Moments and the Moment Generating Function

In practice, the computation of expected values for certain particular functions of random variables have arisen repeatedly.   These are the power functions.   Thus, for a random variable   $X$   with probability density   $p\,$ , the expected values of   $x\,$ , $\,\displaystyle{ x^2 }\,$ , $\,\displaystyle{ x^3 }\,$ , … , have routinely proven useful.   These are given special names.

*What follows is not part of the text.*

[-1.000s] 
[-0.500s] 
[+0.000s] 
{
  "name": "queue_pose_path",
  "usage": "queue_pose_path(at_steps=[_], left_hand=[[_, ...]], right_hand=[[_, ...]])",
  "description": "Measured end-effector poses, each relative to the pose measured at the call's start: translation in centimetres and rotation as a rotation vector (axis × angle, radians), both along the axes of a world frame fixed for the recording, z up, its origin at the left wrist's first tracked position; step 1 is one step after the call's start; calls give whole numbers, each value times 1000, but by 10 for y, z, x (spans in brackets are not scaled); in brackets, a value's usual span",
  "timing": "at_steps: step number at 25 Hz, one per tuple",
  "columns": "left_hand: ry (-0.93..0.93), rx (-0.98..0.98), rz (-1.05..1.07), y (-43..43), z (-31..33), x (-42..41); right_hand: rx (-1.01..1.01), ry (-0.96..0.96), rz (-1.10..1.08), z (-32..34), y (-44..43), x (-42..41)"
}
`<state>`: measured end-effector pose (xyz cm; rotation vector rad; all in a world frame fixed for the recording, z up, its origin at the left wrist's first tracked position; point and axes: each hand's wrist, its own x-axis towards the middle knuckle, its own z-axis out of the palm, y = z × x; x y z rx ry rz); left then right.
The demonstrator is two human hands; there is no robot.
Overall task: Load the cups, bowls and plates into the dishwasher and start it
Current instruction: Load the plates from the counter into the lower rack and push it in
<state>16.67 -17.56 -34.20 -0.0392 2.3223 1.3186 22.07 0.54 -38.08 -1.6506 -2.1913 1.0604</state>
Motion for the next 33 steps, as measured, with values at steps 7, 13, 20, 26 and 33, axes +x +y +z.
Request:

Definition: The   $\displaystyle{ k^{\rm th} }$   moment about the origin of random variable   $X$   with density   $p$   is given by
$$
\mu’_k =E\left[ X^k \right] =\left\{ \begin{array}{ccc}
\sum_{i=1}^\infty \, x_i^k \, p(x_i) & \qquad & X\quad \text{discrete} \\ & & \\
\int_{-\infty}^\infty \, x^k\, p(x)\, {\rm d}x & \qquad & X\quad \text{continuous}
\end{array} \right.
$$
It is common to just refer to the density function when performing such computations, rather than to a random variable having the given density function.   Thus we might refer to the   $\displaystyle{ k^{\rm th} }$   moment of   $p\;$ .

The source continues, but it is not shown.